- Born: December 19, 1925 Santa Barbara, California, USA
- Died: October 23, 2014 (aged 88) Santa Barbara, California, USA
- Occupations: Educator; poet; author;
- Writing career
- Pen name: Hayden Howard
- Genre: science fiction

= Hayden Howard =

American novelist

John Hayden Howard (1925–2014) was an American educator, poet and science fiction author. He used the pen name Hayden Howard.

==Biography==
Howard was born in Cottage Hospital, Santa Barbara, California, the son of John Macdougall Howard and Mary Kathryn (Hayden) Howard. He was educated at Santa Barbara High School, the University of California, Los Angeles, and the University of California, Santa Barbara. He taught sixth grade at Jefferson Elementary School in Santa Barbara until it closed in 1972.

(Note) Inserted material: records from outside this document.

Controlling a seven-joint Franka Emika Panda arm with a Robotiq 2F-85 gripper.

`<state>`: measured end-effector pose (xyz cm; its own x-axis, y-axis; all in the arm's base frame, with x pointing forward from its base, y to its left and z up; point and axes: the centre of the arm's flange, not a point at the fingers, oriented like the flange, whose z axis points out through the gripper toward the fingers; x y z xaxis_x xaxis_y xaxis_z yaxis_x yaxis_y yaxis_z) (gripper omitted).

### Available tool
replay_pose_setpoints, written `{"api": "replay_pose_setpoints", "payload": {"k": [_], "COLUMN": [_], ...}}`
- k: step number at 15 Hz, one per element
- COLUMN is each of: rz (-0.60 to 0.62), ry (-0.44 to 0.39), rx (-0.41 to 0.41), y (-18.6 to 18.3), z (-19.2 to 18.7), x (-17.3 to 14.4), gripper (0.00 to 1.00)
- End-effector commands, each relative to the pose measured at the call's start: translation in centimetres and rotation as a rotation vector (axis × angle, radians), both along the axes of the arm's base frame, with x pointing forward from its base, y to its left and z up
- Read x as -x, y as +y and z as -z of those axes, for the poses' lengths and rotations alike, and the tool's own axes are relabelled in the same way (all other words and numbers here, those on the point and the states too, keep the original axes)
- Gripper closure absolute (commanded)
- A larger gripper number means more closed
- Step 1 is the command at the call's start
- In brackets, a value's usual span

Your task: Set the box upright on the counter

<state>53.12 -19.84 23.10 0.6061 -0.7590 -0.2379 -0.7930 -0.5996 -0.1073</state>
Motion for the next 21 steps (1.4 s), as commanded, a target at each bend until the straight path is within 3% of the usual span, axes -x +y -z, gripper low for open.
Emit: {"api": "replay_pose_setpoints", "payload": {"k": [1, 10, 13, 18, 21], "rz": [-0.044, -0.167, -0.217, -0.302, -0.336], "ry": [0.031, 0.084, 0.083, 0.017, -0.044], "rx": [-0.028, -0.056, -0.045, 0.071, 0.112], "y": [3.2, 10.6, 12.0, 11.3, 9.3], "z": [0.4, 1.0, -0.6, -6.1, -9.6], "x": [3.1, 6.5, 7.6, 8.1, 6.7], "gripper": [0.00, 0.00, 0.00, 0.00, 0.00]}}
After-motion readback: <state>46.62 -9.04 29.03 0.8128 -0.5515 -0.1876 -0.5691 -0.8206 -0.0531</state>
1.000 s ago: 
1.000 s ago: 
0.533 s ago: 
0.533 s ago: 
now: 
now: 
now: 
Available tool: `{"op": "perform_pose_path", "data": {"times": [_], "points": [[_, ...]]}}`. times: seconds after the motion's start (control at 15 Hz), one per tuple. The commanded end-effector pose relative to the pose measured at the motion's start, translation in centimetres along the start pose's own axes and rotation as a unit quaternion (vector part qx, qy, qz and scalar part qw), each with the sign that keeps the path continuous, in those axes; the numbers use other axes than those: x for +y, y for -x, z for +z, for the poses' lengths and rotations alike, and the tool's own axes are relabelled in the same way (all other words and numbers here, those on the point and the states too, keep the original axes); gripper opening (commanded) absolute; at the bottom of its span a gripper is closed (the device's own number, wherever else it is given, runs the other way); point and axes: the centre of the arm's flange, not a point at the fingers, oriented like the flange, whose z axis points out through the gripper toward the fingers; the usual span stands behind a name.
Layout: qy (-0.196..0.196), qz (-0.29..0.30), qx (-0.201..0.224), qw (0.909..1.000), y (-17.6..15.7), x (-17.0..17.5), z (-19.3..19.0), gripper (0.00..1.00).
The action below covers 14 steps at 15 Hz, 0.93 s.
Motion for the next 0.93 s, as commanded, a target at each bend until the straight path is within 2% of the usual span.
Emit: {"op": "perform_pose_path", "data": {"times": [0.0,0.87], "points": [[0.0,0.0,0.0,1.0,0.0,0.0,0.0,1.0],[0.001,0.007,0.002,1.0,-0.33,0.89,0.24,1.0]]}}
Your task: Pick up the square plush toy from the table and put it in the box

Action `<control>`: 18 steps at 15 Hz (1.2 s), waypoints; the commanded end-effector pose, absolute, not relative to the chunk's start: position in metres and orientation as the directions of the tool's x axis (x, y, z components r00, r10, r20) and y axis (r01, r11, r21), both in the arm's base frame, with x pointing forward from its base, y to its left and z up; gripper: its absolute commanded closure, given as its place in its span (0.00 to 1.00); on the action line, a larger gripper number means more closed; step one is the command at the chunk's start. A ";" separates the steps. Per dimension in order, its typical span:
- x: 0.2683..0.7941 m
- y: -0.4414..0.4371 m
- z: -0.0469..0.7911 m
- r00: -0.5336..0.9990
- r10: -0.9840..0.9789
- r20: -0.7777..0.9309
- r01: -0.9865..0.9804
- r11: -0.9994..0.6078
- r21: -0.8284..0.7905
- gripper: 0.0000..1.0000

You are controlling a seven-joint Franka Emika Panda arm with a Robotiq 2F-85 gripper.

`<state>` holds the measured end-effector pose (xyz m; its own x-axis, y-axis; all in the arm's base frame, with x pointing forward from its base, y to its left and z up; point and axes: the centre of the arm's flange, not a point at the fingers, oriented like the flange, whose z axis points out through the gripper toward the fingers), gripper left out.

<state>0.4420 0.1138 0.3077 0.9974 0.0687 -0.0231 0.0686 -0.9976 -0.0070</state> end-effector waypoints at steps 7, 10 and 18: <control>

Howard died in Santa Barbara, survived by his wife Jillian Pearce Winslow, four children, six grandchildren, a sister and two nephews.

==Literary career==
In a career extending from 1952 to 1971, Howard wrote a scattering of short stories for various science fiction magazines, his work appearing in Analog Science Fiction/Science Fact,
Galaxy Magazine, If, The Magazine of Fantasy and Science Fiction, Planet Stories, and Worlds of If. His most extended series comprises seven tales exploring overpopulation, featuring "a group of indigenous Canadian Inuit (referred to as Eskimos, a term not then deprecated) ... transformed by an Alien presence into an apparently benign, fast-breeding new species called Esks, which duly become an Esk Problem." These were afterwards combined into his only novel, The Eskimo Invasion.

==Works==
===Esks series===
- "Death and Birth of the Angakok" (1965)
- "The Eskimo Invasion" (1966)
- "Who Is Human?" (1966)
- "Too Many Esks" (1966)
- "The Modern Penitentiary" (1966)
- "Our Man in Peking" (1967)
- "The Purpose of Life" (1967)
- The Eskimo Invasion (1967) Nominated for 1967 Nebula Award for Best Novel

===Kendy series===
- "Kendy's World" (1969)
- "Tomorrow Cum Laude" (1969)

===Other short fiction===
- "It (1952)
- "The Luminous Blonde (1952)
- "The Ethic of the Assassin (1953)
- "The Un-Reconstructed Woman (1953)
- "Murder Beneath the Polar Ice (1960)
- "Gremmie's Reef (1964)
- "Beyond Words (1968)
- "The Biggest Oil Disaster (1970)
- "Oil-Mad Bug-Eyed Monsters (1970)
- "To Grab Power (1971)

==Awards==
The short story "The Eskimo Invasion" was nominated for the 1967 Hugo Award for Best Novelette and the 1967 Nebula Award for Best Novelette; the novel The Eskimo Invasion was nominated for the 1968 Nebula Award for Best Novel.